Thyroid DisordersEndocrinologyRheumatology
Male25-34
3 hours ago

Concerns About My Toes

Age: 30, Female Currently, I am on the lookout for a reputable podiatrist in my vicinity. However, I've encountered a perplexing issue with my foot. Just last night, I noticed a growth on the side of my toe, something entirely new to me. I maintain a nutritious diet and have a demanding job that requires me to be on my feet quite often. My footwear includes brands such as Brooks Ghost Runners, Hoka Bondi 9’s, and Nike Motiva’s, and I don’t opt for restrictive socks. I also apply Vick’s Vaporub to my feet, a practice handed down from my family, and stick with simple, non-fragrant lotions like Vanicream and CeraVe SA Cream for my skin. In addition, I am curious about the my big toenail's change in color.

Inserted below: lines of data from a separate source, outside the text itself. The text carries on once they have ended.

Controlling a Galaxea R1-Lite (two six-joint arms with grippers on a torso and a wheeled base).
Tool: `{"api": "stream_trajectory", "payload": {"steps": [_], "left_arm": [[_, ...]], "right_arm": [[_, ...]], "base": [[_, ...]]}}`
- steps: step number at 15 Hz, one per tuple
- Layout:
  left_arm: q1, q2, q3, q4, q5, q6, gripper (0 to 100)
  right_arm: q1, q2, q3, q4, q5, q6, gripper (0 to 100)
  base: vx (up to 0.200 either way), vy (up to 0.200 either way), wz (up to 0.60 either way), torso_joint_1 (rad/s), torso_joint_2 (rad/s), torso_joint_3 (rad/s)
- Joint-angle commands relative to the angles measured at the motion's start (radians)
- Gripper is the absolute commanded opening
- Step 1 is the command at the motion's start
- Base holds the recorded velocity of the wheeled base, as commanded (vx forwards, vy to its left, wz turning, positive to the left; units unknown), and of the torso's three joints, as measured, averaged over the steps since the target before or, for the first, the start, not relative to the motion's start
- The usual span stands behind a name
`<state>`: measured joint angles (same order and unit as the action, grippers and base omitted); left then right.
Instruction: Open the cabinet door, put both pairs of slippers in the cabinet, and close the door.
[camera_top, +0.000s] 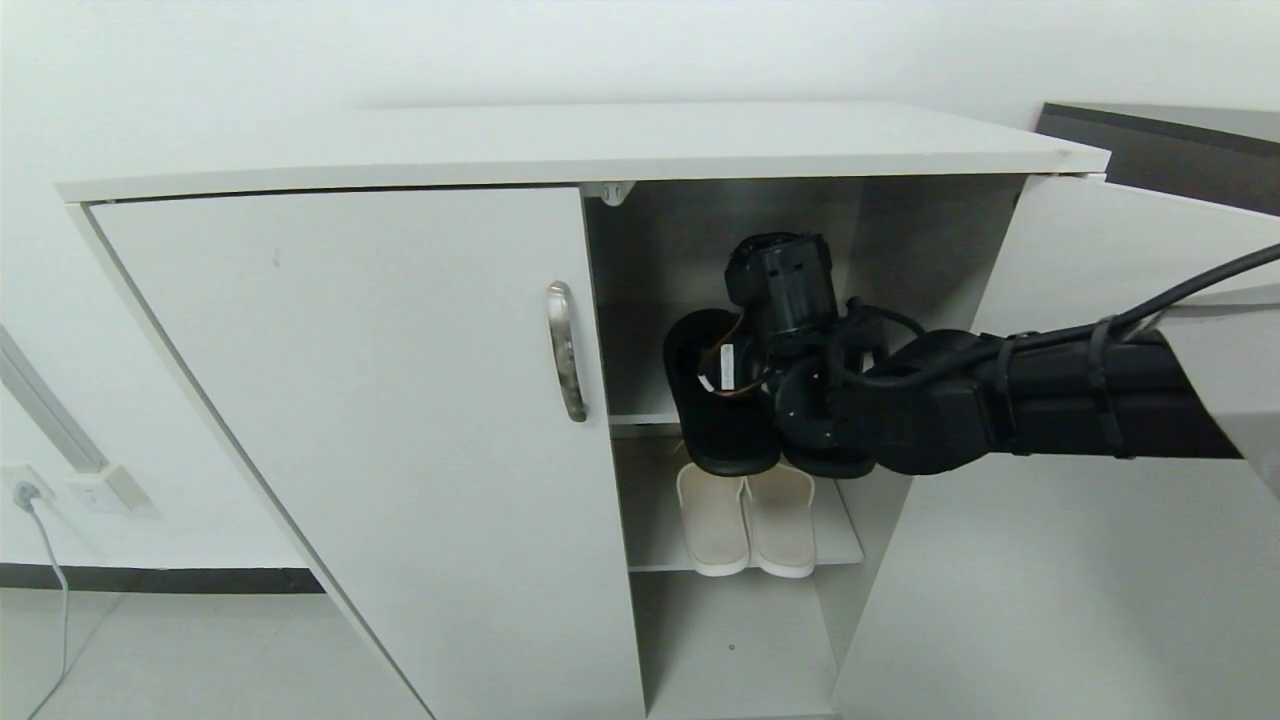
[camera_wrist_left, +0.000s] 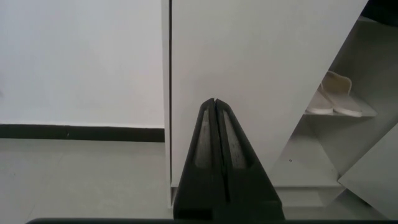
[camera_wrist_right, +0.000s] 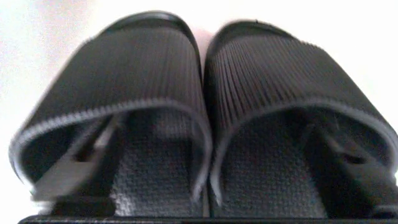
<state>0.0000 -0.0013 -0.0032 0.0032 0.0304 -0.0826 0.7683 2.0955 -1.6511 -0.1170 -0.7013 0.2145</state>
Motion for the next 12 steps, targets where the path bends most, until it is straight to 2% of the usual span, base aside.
{"api": "stream_trajectory", "payload": {"steps": [1,7,9,10,12], "left_arm": [[0.0,0.001,0.0,0.0,0.002,0.0,0],[0.0,0.001,0.0,0.0,0.0,0.0,0],[0.0,0.001,0.0,0.0,0.0,0.0,0],[0.0,0.001,0.0,0.0,0.0,0.0,0],[0.002,0.001,0.0,0.0,0.0,0.0,0]], "right_arm": [[0.036,-0.097,0.082,-0.003,-0.003,0.002,100],[0.161,-0.364,0.41,-0.027,0.003,0.066,100],[0.194,-0.434,0.556,-0.11,0.02,0.068,100],[0.209,-0.462,0.636,-0.193,0.043,0.062,100],[0.22,-0.479,0.728,-0.306,0.075,0.025,100]], "base": [[0.0,0.0,0.0,0.0,0.0,0.0],[0.0,0.0,0.0,0.0,0.0,0.0],[0.0,0.0,0.0,0.0,0.0,0.0],[0.0,0.0,0.0,0.0,0.0,0.0],[0.0,0.0,0.0,0.0,0.0,0.0]]}}
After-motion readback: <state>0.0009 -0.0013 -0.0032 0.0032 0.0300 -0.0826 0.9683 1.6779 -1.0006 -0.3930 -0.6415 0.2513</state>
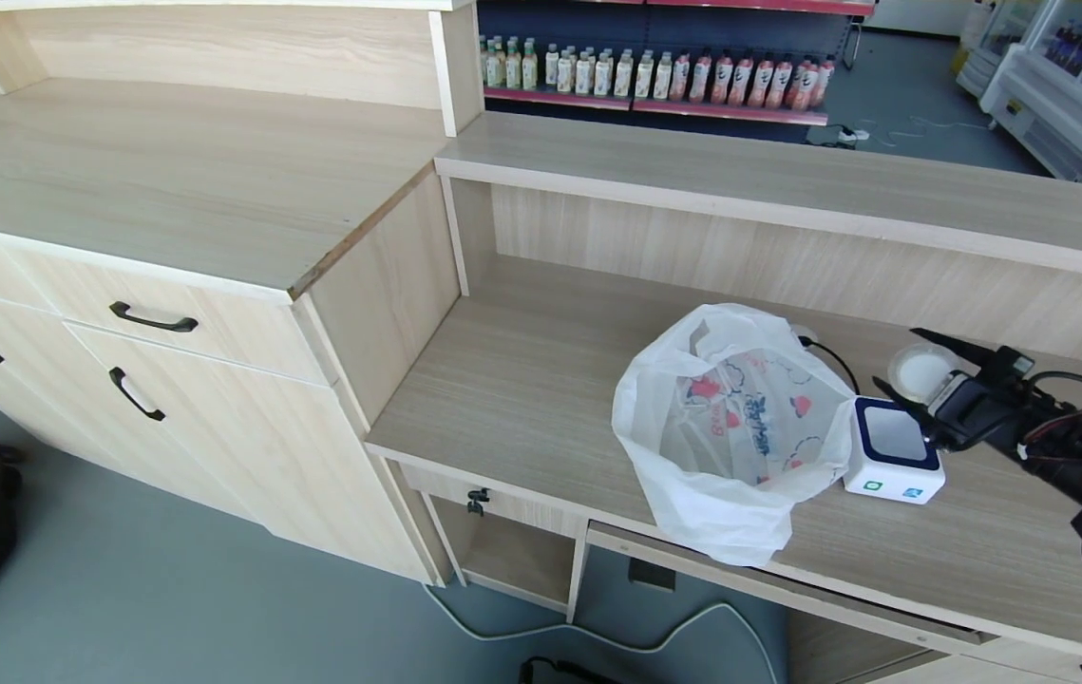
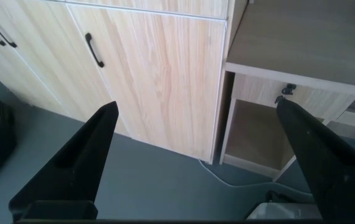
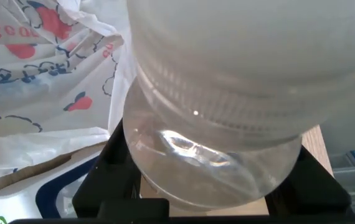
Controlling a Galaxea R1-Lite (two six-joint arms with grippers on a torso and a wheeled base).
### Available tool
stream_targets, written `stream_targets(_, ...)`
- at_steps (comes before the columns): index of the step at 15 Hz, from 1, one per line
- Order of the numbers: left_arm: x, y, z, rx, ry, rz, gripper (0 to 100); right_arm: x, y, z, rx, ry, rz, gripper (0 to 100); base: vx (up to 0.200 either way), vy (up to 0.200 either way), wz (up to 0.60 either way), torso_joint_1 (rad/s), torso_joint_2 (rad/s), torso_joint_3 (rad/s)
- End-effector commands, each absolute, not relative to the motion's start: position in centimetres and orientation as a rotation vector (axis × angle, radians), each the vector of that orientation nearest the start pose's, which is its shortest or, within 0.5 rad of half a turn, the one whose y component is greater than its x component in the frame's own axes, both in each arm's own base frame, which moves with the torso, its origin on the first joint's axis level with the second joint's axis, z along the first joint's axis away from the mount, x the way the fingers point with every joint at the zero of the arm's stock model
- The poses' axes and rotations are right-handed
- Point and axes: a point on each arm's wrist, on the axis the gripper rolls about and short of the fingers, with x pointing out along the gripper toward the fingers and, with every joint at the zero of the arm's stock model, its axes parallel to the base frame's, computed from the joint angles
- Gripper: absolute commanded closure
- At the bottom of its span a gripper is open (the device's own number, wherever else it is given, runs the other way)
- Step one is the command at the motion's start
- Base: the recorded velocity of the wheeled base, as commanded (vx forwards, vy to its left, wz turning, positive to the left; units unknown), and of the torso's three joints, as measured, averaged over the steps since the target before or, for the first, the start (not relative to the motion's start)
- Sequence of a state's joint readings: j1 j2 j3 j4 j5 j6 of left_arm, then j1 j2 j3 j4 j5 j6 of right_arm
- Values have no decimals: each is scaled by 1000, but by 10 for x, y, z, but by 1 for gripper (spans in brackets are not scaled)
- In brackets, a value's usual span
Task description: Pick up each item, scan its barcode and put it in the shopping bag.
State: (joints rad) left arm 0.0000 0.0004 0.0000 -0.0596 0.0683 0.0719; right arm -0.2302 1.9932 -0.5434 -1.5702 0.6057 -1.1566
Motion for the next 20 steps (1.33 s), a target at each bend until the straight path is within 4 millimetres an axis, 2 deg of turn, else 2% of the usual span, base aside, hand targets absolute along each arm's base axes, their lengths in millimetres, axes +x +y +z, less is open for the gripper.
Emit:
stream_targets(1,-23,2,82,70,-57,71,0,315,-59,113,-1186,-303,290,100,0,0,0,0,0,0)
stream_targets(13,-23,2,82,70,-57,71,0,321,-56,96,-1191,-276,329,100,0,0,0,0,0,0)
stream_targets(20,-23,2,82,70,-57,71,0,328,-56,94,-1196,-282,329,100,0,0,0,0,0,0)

What might be the underlying reasons for this? Also, I have these persistent dark spots on my toes that I've struggled with since my days on the runway. Despite my efforts, nothing has succeeded in lightening or diminishing their appearance. I'm just looking to determine if there might have been a factor from the past that could have contributed to these issues. I’m not sure what else to include, but I’m open to answering any questions you might have. Thank you for your attention! Best wishes from a worried soul!